Task instructions: The answer must be one number: how many lines in the records below contain the word "cloth".

Information given:
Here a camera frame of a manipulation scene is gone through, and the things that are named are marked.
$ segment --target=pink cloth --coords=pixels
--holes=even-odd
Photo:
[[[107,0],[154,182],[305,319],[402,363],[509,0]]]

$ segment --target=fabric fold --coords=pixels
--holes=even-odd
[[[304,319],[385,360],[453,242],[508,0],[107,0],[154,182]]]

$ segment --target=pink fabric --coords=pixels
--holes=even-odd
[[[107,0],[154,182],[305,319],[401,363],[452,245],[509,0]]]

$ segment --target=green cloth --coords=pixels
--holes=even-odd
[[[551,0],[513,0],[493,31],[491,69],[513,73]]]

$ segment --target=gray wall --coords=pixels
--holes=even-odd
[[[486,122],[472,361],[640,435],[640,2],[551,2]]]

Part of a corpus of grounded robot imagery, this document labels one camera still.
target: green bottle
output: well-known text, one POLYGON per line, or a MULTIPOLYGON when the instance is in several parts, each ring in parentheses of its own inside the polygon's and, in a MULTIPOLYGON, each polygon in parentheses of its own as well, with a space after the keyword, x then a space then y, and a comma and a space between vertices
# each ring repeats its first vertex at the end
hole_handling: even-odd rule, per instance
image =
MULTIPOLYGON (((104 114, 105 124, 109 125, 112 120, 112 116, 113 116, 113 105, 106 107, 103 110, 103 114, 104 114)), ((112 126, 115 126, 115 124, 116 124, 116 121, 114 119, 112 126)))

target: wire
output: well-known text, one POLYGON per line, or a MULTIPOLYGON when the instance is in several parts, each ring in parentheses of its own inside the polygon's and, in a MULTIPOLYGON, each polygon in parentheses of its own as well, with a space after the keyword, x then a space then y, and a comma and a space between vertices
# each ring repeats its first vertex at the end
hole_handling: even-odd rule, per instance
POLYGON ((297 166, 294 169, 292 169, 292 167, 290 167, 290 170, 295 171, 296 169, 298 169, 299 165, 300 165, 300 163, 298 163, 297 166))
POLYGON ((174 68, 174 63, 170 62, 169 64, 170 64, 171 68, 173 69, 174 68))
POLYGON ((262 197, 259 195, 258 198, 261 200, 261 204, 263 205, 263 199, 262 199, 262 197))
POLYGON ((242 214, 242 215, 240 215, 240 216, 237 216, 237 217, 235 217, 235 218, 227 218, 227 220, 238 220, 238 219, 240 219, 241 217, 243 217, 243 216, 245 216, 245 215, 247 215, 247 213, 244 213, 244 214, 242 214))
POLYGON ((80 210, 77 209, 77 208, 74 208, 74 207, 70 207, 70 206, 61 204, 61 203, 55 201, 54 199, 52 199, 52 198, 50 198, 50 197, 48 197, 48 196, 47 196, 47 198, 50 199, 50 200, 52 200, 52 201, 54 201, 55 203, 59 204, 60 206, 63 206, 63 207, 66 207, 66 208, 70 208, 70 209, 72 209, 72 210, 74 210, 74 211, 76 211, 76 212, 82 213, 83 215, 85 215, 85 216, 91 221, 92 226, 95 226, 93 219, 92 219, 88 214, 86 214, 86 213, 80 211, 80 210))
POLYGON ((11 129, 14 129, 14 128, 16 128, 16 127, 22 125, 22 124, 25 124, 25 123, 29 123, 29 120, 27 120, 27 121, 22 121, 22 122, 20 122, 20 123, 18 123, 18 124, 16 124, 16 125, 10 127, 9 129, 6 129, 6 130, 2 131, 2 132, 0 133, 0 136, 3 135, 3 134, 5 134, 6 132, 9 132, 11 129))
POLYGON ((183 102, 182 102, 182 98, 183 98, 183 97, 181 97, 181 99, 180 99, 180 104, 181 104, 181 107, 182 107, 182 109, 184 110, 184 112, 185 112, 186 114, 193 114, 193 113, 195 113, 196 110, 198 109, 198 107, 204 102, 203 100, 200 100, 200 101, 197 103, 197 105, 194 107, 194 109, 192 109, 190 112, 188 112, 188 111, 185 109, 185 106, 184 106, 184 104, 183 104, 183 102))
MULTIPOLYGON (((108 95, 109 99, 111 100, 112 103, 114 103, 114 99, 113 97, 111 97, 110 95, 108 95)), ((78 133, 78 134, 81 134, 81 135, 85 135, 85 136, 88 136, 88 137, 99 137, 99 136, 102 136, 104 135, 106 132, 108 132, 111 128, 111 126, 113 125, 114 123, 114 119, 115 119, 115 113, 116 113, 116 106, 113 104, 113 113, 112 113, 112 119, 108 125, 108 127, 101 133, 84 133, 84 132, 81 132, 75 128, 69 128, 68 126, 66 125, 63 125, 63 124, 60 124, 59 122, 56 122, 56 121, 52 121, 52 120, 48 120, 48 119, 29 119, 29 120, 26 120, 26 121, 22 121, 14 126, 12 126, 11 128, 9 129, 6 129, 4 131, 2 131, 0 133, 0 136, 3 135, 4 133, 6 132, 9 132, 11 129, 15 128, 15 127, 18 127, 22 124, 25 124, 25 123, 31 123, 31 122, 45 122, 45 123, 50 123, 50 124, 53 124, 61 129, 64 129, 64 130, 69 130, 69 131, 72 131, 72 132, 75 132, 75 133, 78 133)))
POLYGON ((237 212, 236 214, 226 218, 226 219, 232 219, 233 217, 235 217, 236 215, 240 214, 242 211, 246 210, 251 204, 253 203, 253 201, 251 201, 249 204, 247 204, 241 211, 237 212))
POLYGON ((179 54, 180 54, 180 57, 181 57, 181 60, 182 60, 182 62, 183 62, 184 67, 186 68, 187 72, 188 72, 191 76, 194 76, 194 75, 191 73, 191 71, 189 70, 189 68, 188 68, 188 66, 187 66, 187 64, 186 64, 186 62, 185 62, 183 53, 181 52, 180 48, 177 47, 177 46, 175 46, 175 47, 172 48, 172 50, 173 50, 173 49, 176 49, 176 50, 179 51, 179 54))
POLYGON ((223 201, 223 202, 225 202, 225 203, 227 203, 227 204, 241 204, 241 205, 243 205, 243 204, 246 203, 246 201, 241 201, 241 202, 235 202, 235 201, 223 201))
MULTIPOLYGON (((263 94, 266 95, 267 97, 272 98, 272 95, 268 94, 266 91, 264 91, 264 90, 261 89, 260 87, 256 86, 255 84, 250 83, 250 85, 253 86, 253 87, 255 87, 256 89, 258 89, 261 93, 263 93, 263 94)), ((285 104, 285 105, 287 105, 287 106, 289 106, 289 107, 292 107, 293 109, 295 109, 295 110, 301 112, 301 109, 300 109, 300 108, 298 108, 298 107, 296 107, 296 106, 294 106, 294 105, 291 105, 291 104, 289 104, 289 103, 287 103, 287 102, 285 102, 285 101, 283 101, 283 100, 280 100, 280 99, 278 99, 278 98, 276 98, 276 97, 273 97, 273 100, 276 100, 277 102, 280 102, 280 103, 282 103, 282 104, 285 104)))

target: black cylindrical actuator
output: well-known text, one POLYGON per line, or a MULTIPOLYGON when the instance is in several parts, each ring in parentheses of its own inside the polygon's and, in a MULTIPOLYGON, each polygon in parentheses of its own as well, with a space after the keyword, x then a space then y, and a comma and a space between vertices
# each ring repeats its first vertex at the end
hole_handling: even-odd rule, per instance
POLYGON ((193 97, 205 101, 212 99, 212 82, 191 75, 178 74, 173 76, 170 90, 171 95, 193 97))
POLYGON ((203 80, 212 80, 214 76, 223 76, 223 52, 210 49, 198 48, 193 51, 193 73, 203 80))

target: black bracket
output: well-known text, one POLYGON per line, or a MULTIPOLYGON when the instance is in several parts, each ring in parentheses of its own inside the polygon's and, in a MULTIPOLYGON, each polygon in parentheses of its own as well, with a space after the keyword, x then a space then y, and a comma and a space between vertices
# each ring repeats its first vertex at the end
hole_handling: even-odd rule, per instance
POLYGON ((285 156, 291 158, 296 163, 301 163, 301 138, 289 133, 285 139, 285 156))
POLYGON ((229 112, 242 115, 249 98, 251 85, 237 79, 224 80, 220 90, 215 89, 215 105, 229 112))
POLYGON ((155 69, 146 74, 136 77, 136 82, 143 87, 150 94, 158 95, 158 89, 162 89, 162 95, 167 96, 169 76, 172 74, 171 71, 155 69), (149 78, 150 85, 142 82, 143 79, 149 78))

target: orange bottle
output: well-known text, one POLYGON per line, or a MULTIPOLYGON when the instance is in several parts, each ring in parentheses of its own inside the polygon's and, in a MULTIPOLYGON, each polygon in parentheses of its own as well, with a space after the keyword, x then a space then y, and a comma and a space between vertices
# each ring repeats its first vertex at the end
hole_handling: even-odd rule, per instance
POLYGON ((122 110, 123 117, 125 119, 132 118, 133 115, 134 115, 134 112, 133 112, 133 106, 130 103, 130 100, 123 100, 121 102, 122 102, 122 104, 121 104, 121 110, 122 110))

Response for this exercise: 2